12/31/2005 1:00AM

Emigh, Laviolette in close battle


CHICAGO - If the human element of the equine racing drama is your thing, then closing day at Hawthorne on Monday holds just a little bit more intrigue than might otherwise be the case.

It is coming down to the wire for leading rider at this meet, with Chris Emigh and Shane Laviolette slugging it out through a series of wet, leaden afternoons to end the Chicago racing season. Friday, on a day when the sun never seemed to fully rise here, it was veteran Randy Meier who had a breakout afternoon, winning three races on the card. Young Timothy Thornton struck twice, while Emigh rode one winner, giving him a 58-57 edge over Laviolette entering Saturday's third-to-last program. And as an aside, Emigh earned that lone victory; he rode Gringa Hug like a wild man through the muddy Hawthorne stretch to win an $18,000 claimer on the wire.

Both men may be ready for a winter vacation by the time the Monday program concludes: Laviolette's agent, Jimmy Ernesto, has lined up mounts in all nine races, while Emigh's representative, Jay Fedor, has rides for his client in eight of them.

There is one open allowance on the closing-day card, race 7, a two-turn entry-level allowance for fillies and mares. The edge here has to go to Emigh, since Laviolette's mount, Red Sunset, failed to win a conditioned $10,000 claimer last out, and if it is claiming horses one likes in these Hawthorne winter allowance races, there are several others entered with more proven class than Red Sunset. Emigh, on the other hand, gets a leg up on Woodland Sprite, who stretches out to two turns for the first time for trainer Brian Williamson. Her career interrupted for more than a year by injury, Woodland Sprite returned this season with a win and a pair of thirds, and on pedigree she is suited to this two-turn trip.

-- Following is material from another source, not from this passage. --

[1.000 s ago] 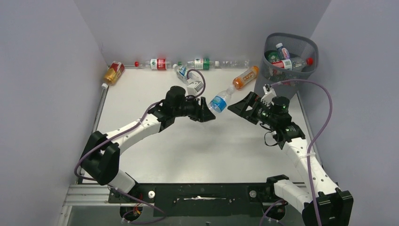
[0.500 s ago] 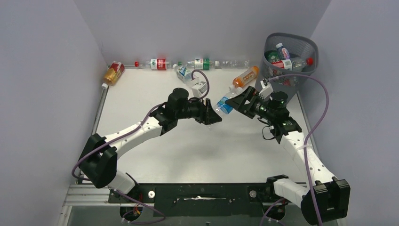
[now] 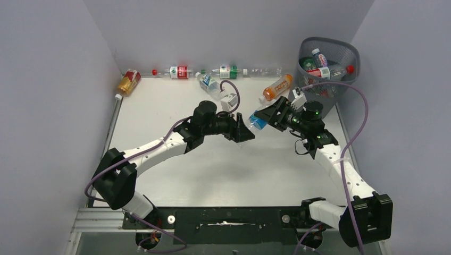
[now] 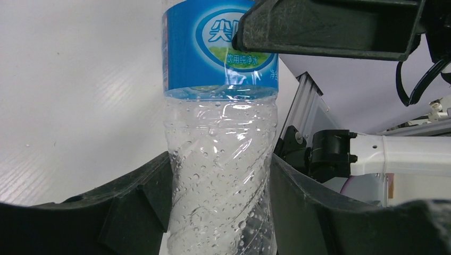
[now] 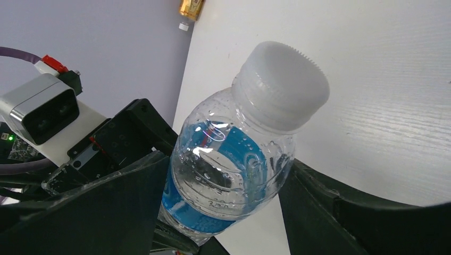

But it is jockey Jesse Campbell who may be on the horse to beat. Solo Survivor came around steadily through 2005, and after a layoff of several months finished third of eight in a nine-furlong entry-level allowance on Nov. 20. Racing from a stalking position that day, Solo Survivor - bred to bloom later in her career as a daughter of Pleasant Tap - was within a length of the lead a half-mile from the finish. She has worked twice recently for trainer Jim DiVito, whose tough luck ended with an overdue win this week, and may be sitting on a winning race.